Remote access to HDFS on Kubernetes Remote access to HDFS on Kubernetes kubernetes kubernetes

Remote access to HDFS on Kubernetes


I know this question is about just getting it to run in a dev environment, but HDFS is very much a work in progress on K8s, so I wouldn't by any means run it in production (as of this writing). It's quite tricky to get it working on a container orchestration system because:

  1. You are talking about a lot of data and a lot of nodes (namenodes/datanodes) that are not meant to start/stop in different places in your cluster.
  2. You have the risk of having a constantly unbalanced cluster if you are not pinning your namenodes/datanodes to a K8s node (which defeats the purpose of having a container orchestration system)
  3. If you run your namenodes in HA mode and it for any reason your namenodes die and restart you run the risk of corrupting the namenode metadata which would make you lose all your data. It's also risky if you have a single node and you don't pin it to a K8s node.
  4. You can't scale up and down easily without running in an unbalanced cluster. Running an unbalanced cluster defeats one of the main purposes of HDFS.

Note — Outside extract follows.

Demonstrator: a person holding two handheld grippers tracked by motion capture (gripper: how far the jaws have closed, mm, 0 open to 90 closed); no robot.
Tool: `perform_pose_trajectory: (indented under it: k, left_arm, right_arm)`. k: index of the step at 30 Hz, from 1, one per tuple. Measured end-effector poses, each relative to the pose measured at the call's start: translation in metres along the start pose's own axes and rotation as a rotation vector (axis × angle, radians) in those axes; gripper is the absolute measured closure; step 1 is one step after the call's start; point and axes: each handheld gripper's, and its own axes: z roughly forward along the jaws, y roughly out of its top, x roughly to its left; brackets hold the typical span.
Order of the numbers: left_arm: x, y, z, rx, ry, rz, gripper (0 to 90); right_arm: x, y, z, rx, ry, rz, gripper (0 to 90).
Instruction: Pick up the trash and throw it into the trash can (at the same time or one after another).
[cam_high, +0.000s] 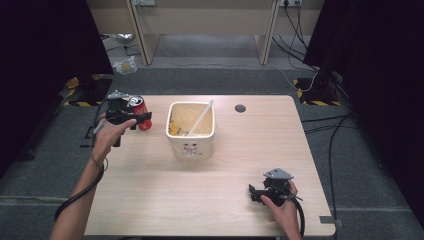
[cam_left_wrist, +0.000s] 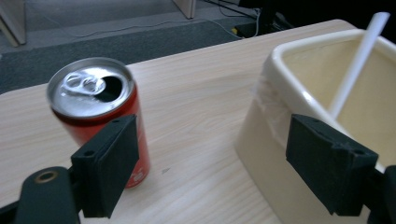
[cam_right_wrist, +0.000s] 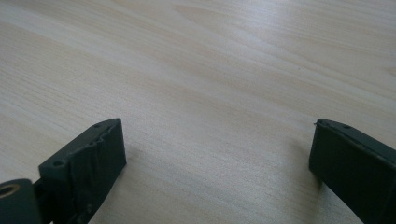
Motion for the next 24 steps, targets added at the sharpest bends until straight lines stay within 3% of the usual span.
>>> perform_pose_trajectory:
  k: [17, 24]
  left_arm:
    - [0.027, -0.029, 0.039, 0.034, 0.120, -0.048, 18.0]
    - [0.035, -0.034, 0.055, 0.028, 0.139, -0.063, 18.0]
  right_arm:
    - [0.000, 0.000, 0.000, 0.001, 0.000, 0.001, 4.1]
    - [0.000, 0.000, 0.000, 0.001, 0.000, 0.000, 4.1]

If you look at DC/OS they were able to make it work on their platform, so that may give you some guidance.

In K8s you basically need to create services for all your namenode ports and all your datanode ports. Your client needs to be able to find every namenode and datanode so that it can read/write from them. Also the some ports cannot go through an Ingress because they are layer 4 ports (TCP) for example the IPC port 8020 on the namenode and 50020 on the datanodes.

Hope it helps!